Records from a collection:
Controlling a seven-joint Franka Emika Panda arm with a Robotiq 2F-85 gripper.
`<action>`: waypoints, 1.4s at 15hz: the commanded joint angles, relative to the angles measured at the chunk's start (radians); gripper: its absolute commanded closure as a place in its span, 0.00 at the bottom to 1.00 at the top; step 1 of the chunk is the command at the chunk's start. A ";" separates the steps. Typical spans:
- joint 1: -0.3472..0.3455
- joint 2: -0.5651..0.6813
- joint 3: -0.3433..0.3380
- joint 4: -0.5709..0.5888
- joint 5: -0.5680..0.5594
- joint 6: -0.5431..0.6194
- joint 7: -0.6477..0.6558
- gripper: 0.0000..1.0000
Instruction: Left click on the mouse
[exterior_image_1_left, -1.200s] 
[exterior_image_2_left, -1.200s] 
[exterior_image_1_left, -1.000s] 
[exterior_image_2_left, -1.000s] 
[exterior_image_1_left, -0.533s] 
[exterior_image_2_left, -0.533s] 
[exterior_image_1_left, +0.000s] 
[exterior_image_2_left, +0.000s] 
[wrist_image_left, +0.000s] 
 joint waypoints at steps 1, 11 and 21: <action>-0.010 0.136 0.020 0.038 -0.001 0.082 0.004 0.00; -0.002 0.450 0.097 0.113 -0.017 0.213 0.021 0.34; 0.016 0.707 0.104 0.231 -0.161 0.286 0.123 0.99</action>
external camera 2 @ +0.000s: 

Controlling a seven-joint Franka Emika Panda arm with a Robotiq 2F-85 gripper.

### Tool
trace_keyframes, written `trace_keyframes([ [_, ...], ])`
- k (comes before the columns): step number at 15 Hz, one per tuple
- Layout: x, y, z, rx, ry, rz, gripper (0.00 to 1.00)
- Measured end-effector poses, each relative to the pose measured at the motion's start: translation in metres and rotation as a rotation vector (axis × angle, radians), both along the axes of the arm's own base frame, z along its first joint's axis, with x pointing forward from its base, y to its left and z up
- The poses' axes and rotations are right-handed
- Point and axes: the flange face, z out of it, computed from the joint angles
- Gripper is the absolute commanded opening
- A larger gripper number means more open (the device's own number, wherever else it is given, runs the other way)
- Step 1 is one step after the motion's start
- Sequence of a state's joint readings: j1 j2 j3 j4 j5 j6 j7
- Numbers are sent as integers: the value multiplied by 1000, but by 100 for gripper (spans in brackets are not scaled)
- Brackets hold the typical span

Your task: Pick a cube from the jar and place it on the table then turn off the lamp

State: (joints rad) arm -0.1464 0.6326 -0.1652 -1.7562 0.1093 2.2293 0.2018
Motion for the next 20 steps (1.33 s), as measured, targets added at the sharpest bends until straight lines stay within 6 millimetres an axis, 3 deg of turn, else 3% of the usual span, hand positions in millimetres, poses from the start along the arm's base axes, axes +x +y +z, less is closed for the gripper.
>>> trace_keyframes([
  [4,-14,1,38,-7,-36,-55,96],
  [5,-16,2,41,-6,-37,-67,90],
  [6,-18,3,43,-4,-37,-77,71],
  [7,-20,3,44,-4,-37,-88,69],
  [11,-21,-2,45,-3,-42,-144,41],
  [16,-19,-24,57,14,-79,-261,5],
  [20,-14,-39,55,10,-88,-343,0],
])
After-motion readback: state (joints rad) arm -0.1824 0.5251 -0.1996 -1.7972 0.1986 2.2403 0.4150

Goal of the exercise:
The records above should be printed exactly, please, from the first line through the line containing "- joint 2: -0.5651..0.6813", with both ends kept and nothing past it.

Expected answer:
Controlling a seven-joint Franka Emika Panda arm with a Robotiq 2F-85 gripper.
`<action>`: waypoints, 1.4s at 15hz: the commanded joint angles, relative to the angles measured at the chunk's start (radians); gripper: its absolute commanded closure as a place in its span, 0.00 at the bottom to 1.00 at the top; step 1 of the chunk is the command at the chunk's start. A ";" separates the steps. Typical spans:
- joint 1: -0.3472..0.3455
- joint 2: -0.5651..0.6813

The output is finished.